▶ **Listed records**
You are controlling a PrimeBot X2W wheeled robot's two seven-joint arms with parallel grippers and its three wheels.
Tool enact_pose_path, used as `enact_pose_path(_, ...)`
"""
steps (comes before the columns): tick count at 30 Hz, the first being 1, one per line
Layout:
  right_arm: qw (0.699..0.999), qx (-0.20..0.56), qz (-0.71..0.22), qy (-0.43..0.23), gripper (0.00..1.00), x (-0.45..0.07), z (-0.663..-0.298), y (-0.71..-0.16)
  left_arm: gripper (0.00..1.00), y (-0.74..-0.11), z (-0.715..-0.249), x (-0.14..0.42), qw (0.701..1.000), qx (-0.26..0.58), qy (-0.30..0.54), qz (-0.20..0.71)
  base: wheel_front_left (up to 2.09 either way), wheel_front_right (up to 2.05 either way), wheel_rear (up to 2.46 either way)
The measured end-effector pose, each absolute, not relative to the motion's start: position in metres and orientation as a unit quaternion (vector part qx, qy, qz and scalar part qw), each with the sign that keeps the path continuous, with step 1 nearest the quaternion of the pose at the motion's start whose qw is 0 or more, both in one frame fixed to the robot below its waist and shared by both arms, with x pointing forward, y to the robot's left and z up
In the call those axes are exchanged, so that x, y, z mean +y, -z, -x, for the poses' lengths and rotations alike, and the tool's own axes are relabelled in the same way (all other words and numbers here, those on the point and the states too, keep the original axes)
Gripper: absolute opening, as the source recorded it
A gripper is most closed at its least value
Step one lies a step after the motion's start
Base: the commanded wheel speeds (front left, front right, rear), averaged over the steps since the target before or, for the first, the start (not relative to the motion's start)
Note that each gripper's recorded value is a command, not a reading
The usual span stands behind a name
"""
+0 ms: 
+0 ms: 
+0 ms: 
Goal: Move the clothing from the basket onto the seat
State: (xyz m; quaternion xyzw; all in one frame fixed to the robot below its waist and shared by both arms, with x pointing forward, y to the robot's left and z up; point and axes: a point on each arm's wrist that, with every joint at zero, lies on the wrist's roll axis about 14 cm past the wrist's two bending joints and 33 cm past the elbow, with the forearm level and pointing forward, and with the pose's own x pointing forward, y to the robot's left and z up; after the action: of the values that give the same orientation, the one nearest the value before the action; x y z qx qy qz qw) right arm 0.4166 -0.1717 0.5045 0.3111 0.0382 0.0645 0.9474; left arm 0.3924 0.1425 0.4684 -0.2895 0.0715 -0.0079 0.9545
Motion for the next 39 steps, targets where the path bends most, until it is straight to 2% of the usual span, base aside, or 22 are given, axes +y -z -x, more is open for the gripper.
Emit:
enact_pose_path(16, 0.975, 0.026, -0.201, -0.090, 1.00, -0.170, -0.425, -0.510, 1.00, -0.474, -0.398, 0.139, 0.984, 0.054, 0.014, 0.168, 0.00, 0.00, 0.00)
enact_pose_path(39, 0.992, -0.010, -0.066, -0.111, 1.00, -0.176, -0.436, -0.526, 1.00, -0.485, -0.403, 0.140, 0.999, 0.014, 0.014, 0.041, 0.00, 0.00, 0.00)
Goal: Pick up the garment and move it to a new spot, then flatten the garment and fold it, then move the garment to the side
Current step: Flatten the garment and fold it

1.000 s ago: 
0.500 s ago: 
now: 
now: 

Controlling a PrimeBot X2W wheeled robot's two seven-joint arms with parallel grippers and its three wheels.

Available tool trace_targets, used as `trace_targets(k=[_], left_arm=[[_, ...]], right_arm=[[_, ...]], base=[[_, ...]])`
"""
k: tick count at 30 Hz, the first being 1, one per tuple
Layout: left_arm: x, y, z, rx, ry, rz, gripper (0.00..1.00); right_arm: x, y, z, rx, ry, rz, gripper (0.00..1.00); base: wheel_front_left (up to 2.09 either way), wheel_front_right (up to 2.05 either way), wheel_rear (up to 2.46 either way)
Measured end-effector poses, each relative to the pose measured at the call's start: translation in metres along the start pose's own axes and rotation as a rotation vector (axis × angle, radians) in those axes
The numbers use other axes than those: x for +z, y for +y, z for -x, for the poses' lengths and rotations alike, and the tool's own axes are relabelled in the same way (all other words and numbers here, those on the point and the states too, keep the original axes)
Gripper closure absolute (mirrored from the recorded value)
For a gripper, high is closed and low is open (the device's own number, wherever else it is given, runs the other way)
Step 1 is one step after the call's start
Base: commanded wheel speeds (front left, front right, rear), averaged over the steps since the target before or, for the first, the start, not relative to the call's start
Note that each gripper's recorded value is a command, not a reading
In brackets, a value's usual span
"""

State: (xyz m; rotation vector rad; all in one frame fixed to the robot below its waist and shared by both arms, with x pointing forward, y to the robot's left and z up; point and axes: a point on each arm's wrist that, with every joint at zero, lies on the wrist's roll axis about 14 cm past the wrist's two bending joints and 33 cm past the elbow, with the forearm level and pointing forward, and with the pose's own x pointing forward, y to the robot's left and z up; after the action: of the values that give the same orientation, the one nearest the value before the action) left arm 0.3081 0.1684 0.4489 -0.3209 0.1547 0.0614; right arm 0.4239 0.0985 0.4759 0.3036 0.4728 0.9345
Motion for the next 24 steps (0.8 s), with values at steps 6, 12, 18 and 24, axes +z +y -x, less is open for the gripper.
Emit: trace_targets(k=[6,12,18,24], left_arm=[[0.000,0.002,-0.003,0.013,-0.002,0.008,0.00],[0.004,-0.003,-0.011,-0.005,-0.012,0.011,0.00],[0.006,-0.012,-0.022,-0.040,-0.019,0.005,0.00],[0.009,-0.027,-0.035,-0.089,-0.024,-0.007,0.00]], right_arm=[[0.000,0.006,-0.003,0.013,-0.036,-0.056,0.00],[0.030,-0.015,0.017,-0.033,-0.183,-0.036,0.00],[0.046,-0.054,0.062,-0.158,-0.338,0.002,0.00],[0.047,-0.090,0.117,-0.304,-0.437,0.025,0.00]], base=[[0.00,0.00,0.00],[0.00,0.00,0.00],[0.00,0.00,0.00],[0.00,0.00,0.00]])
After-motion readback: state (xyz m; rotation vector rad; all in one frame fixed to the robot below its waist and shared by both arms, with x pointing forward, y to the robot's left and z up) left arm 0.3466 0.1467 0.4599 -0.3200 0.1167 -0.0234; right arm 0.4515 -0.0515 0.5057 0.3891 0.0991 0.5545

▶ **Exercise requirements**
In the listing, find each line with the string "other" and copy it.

▶ **Problem solution**
In the call those axes are exchanged, so that x, y, z mean +y, -z, -x, for the poses' lengths and rotations alike, and the tool's own axes are relabelled in the same way (all other words and numbers here, those on the point and the states too, keep the original axes)
The numbers use other axes than those: x for +z, y for +y, z for -x, for the poses' lengths and rotations alike, and the tool's own axes are relabelled in the same way (all other words and numbers here, those on the point and the states too, keep the original axes)
For a gripper, high is closed and low is open (the device's own number, wherever else it is given, runs the other way)

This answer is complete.